Llevo todo el día sola en esta funeraria y no tengo idea para qué. Sabía que no iba a llegar nadie, porque los que saben no viven acá y los que viven acá no saben. Simplemente asentí a todo lo que me dijeron en la clínica, di los datos que me pidieron, y unas horas después me dijeron que lo tenían acá. Pero no siento que el tiempo haya pasado. De hecho, es como si no hubiera pensado en nada en todas las horas que llevo sentada. Estoy sola en la sala, con un féretro en el medio, flores sobre el mismo, y sillas vacías alrededor.   
 
No he tenido el valor de mirarlo directamente al rostro a través de esa pequeña ventana que tiene la caja de madera. Seguramente lo haré, un minuto antes de que lo consuma el fuego, pero hasta ese entonces no tengo intenciones de hacerlo. Los de la funeraria me dijeron que parece dormido, pero prefiero recordarlo despierto. Ayer se veía normal, tomamos juntos el desayuno. Como siempre, yo preparé el chocolate y él los huevos. También fue a la tienda y compró pan caliente, y lo comimos con queso para untar. Seguimos al pie de la letra nuestra rutina, como hemos... habíamos hecho durante décadas. ¿Cómo podía salir algo mal? Teníamos años de experiencia en ella. Luego yo salí para el trabajo y me despedí de él.   
 
Dos horas después me llamó Rosalba, la señora que nos ayuda con el aseo en el apartamento. Contesté y hubo silencio durante unos segundos. Pensé que no me escuchaba, o que la llamada estaba fallando, pero luego dijo: señora Carlota, don Alberto se murió. Así, sin más.  
 
Salí corriendo de la oficina, me monté al carro y veinte minutos después estaba nuevamente en el apartamento, cuando normalmente el trayecto se tarda 45 minutos. Subí corriendo las escaleras hasta el segundo piso, abrí la puerta, y allí estaba Rosalba, sentada en el sillón de la sala, agarrándose el rostro con las manos, llorando. A su lado estaba Alberto, dormido, en su sillón de lectura, con el café derramado sobre su camisa, y una taza rota en el piso a su lado.   
 
Muchas veces habíamos hablado sobre lo que haríamos cuando nos pensionáramos. Planeábamos dedicarnos a viajar, nada más. Conocer dos países por año, estar en ellos al menos un par de semanas. Caminar por ciudades históricas, visitar lugares que habíamos conocido sólo en nuestras lecturas. Nunca tuvimos hijos pensando en que eso nos daría más libertad. Ahora me arrepiento un poco.

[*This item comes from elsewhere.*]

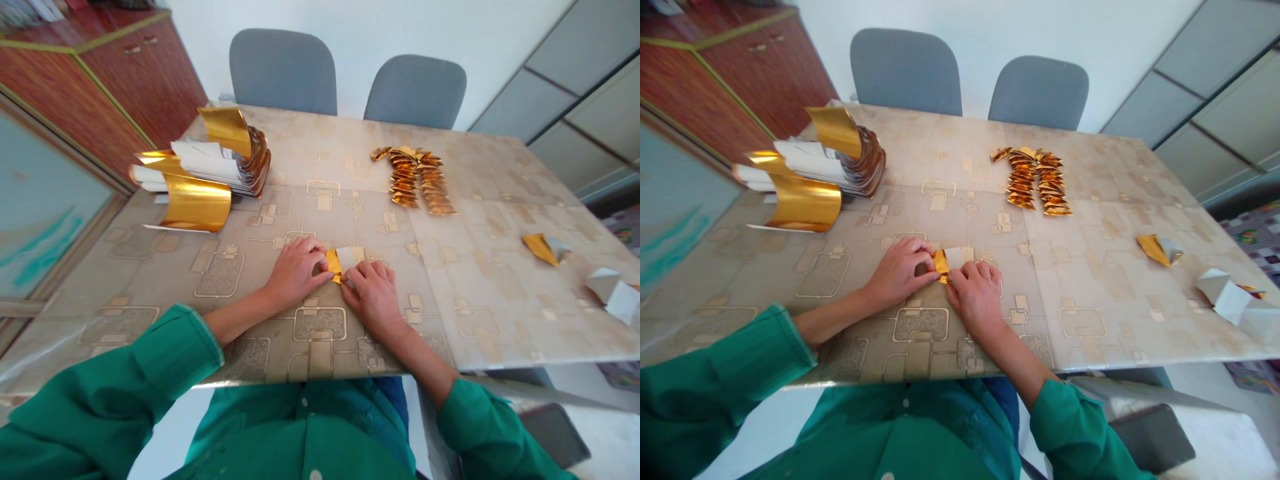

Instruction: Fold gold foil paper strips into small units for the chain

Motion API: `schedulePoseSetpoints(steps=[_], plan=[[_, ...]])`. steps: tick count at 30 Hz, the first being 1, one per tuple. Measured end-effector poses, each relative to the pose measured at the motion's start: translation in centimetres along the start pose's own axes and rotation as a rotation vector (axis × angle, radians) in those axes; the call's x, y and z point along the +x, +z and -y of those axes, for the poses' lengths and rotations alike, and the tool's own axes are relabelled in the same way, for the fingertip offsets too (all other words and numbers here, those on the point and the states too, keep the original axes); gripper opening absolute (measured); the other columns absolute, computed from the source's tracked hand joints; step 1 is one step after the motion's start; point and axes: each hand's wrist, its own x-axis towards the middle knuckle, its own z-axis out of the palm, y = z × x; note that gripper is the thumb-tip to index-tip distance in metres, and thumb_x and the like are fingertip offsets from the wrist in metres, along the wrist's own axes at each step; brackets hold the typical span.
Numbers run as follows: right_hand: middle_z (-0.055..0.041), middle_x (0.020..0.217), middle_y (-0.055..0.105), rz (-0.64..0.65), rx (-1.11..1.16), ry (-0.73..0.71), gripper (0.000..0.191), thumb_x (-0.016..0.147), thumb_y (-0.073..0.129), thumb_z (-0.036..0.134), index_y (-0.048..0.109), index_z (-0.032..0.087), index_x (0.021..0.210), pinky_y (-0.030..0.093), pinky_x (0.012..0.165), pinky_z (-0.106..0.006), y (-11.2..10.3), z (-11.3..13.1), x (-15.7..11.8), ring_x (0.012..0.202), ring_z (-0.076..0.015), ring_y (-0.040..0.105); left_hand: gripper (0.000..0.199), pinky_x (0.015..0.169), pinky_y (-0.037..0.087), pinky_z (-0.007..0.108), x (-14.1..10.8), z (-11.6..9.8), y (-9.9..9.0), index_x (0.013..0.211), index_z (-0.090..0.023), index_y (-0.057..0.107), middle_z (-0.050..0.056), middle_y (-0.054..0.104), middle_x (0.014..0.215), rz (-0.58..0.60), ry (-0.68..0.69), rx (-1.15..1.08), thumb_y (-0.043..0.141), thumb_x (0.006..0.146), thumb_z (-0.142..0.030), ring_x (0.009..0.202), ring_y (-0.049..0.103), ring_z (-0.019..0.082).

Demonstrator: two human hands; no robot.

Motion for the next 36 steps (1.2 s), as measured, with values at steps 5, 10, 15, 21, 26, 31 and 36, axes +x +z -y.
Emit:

Ya son las nueve de la noche. Llega alguien a mi sala, es de la funeraria. Me dice: Doña Carlota, por favor indíqueme si desea que mañana también tengamos la sala de velación, o si desea que lo llevemos ya a la cremación. Sigo sentada, como atontada, sin saber muy bien qué responder. Pero entonces me digo que no voy a soportar un día más igual a este. Le respondo que pasemos de una vez a la cremación. El hombre se va y escucho que le grita algo a alguien. Siento que el tiempo se acaba, que el momento ha llegado. Entra el hombre de hace un momento acompañado de otro, suben el ataúd a una mesa con rodachines y comienzan a empujarlo.